The IoT (Internet of Things) has given a possibility for cities to make themselves more reachable and interconnected with its citizens and the technological advancements in data gathering and analyzing will lead to substantial cost savings and economic growth. This will also give outside investors a chance to be part of these rapidly growing programs. The effect of big and smart cities in global economy and future growth cannot be underlined enough. And if estimates come true, 66% percent of human population will be living in urban areas by the year 2050 and therefore there needs to be major accomplishments in technology and proper allocation of resources to handle this huge population (Low, 2018).
What Makes a City Smart?A city might have a large population and a lot of big companies in technology and business, local public transportation and a good economical situation. But what makes a city smart is the communication, data collection and analyzation of this data and the use of it in daily life. Whether it is about optimizing the public transportation to efficiently match the needs of citizens and the current traffic flow or adjusting the lighting and heating in an office building based on the amount of natural light and warmth and more importantly the location of workers and the nature of work they are doing. The optimizing based on people’s location and the things they do extends all the way to water and energy usage and transportation and sewerage (Gardner, M., Brown, M. and Petel, G. 2018), (du Preez, 2017).
All these things have a huge impact on citizen well-being, cost-savings due to optimizing the usage of energy and water, transportation all-around and on environmentally sustainable life in a city. An optimal and desirable smart city is efficient, focused on making life better on all areas, non-discriminating, environmentally friendly and sustainable and has a wide range of possibilities on communication with the citizens and is continuously listening to ideas for improvement. That is a place everyone would be happy to live and should be a target for all governments and city councils all around the globe.
Strategy of Smart City Investing
As a company investing in a smart city is a little different from usual as there is also the government and city council to cooperate with and that lays out some new challenges that separate the smart city investing from regular business to business or business to customer -based thinking. There is a lot of restrictions involving the procedures used, quality, sustainability, safety and privacy and all the work has to be done with close interactions and communication with the authorities and there needs to be a report on everything that is done or will be done and it has to be properly and with caution delivered to the authorities who verify and check everything to make sure it matches the restrictions (Gardner, M., Brown, M. and Petel, G. 2018).
Since there is a lot of competition on the technological field concerning smart cities, the company absolutely needs to have a stand-out innovation plan that most proficiently fills the needs of the city and is sustainable, environmentally friendly and has an overall positive economic impact. And there must be a realistic plan to reach these requirements since failure in a matter of this significance and size is not really an option to the city and therefore the strict restrictions are in place.
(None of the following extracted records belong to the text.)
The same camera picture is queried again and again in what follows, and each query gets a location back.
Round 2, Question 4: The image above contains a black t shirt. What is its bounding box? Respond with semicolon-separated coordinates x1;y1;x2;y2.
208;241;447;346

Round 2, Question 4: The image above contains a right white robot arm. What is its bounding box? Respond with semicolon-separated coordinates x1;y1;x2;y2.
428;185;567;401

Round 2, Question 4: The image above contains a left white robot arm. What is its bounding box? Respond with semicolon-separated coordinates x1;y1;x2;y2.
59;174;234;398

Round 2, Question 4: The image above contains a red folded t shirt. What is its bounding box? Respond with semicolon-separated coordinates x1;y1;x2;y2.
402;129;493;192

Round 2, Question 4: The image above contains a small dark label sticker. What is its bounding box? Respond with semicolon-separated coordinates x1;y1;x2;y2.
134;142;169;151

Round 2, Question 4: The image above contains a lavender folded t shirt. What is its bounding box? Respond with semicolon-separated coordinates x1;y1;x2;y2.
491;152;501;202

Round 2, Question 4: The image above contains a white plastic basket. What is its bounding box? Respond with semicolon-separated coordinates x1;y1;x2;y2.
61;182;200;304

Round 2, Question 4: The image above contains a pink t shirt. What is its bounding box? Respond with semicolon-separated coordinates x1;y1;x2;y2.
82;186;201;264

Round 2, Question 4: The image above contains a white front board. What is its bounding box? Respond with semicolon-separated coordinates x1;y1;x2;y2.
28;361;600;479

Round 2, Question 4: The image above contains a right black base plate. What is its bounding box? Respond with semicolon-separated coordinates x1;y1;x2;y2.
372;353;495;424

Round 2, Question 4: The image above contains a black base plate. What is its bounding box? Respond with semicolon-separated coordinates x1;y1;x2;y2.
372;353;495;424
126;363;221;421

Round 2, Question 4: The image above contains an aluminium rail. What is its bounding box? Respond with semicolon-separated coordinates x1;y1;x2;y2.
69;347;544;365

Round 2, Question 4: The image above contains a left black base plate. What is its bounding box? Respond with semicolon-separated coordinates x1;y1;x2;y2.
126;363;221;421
There has been a lot of talk about the privacy concerns a smart city faces since the whole idea is based on data collecting and analyzing. One idea to most effectively keep the information safe is to cooperate with technology-businesses that have a lot of experience in protecting data and all kinds of challenges it creates like Google, Apple and Facebook. Cities using this data will have to find the happy medium in the depth of the data analyzing since eventually there will be a gray area of information that the citizens will not be willing to give up for use and don’t want to risk losing that information to third parties.
A lot of the smart city ideas are based on following the locations of people. For example when a person wants to go to a business meeting in the center of the city with a car during the worst rush hour, an app could tell him where the nearest free parking spot is and where he has to turn to access this parking spot. Eventually this kind of location monitoring adds up to patterns that reveal extremely indistinguishable information about people that they certainly do not want to share. That kind of information can be where they live and work, what kind of hobbies they have, where do their friends live and what kind of medical issues they have. At some point in addition the law comes an obstacle in at least most of the modern states that value human rights and privacy (Gardner, M., Brown, M. and Petel, G. 2018).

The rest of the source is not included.